Il sistema erratico rovescia le costruzioni tendenziose dell’Occidente passato e contemporaneo che, attraverso le industrie culturali e il capitalismo di massa, continua a definire gerarchie e a mantenere geopolitiche di stampo orientalista. Va in questa direzione il percorso politico-concettuale dell’artista nigeriano Olu Oguibe, che insofferente verso tutte le categorie di alterità, da quella etnica a quelle prodotte dal multiculturalismo, e interessato ai postulati teorici della postmodernità, in Etnographia affronta il tema dell’esotismo mostrandone caducità e illusorietà. In questo ciclo di lavori, che riflettono sull’invenzione di tipologie etniche false che rispondono alle aspettative di una fruizione facile e stereotipata da parte dell’industria culturale, svela come la produzione iconografica sia fondata sull’inganno etnologico (Macrì Teresa, Postculture, pag.109). “Fotografie femminili, in bianco e nero, sovraimpresse a fogli di appunti scritti a mano (che alludono alla storiografia) vengono definite da false attribuzioni di appartenenze etniche.
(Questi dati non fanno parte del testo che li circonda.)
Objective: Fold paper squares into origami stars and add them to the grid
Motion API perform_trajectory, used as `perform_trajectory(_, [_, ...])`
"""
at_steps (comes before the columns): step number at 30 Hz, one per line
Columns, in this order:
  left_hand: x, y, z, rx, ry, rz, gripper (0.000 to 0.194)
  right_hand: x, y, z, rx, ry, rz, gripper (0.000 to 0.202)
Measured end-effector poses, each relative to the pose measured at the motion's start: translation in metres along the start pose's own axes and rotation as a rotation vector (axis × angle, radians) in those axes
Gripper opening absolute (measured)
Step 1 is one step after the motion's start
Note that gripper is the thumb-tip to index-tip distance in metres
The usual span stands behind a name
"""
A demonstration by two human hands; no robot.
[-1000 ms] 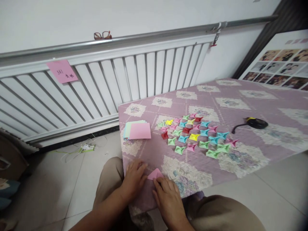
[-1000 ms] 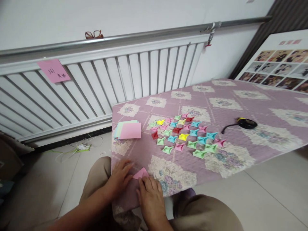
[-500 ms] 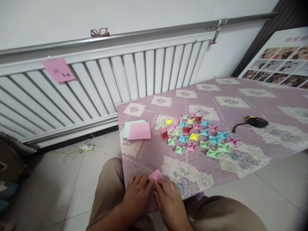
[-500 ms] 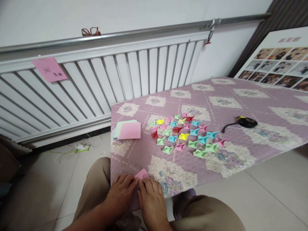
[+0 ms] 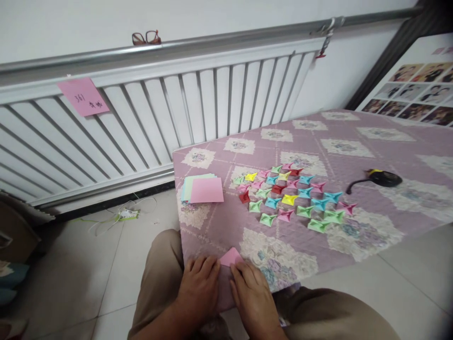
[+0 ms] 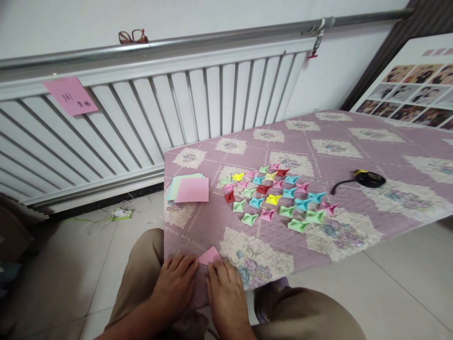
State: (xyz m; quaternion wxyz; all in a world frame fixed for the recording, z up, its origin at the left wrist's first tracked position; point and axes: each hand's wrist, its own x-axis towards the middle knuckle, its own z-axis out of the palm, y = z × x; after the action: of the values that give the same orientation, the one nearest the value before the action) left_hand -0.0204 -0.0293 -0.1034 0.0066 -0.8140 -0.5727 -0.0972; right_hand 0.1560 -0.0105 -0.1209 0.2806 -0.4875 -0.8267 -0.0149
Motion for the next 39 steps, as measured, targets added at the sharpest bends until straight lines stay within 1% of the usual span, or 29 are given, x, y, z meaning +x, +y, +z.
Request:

Apparentemente, il costrutto formale delle opere sembra rispondere ad una veridicità identificativa, lungi dallo stabilirne, in un atto di verifica storica, la ingannevole rappresentazione” (Teresa Macrì, Postculture, pag.109).
Attraverso la combinazione di pensiero filosofico e fare artistico Oguibe sollecita una revisione del processo con cui la modernità è diventata parte integrante della nostra epoca, modificando l’individuo (sia all’interno della società egemone che in quelle subalterne) che, sempre più dislocato e disconnesso, ridefinisce se stesso per mezzo di incarnazioni estetiche. Ciò che si gioca in questa fase della modernità è l’autenticità. Sempre sul rapporto tra “plagio immaginario” di ieri e cannibalizzazione culturale di oggi, riflette un altro artista africano: Godfried Donkor che analizza le icone mediali cercando di dimostrare l’abbaglio attraverso cui l’Occidente scambia la propria arroganza politica per potenza culturale, esasperando, nell’incontro tra globalizzazione, vecchia e nuova religiosità, la relazione tra potere e sapere. Nelle tele di Donkor viene sovraimpresso uno spazio di recupero e riscatto che scomoda le nozioni di identità politica e filosofica nera, costruite all’interno delle società bianche, evidenziando come abbiano segnato la storia africana. In Pure Ali is Financial Times colloca la silhouette del boxeur Mohammed Alì, ritagliata dal quotidiano americano, su imbarcazioni che alludono alle deportazioni degli schiavi; mentre in Black Madonna, immagini di pin-up nere seminude vengono sostituite all’immagine precedente, mettendo in relazione la produzione di simulacri da parte dell’industria culturale, l’asservimento e la cannibalizzazione delle culture altre.
Saggio tratto da Extended Mind. Viaggio, comunicazione, moda, città, a cura di Carlotta Petracci, anno 2006.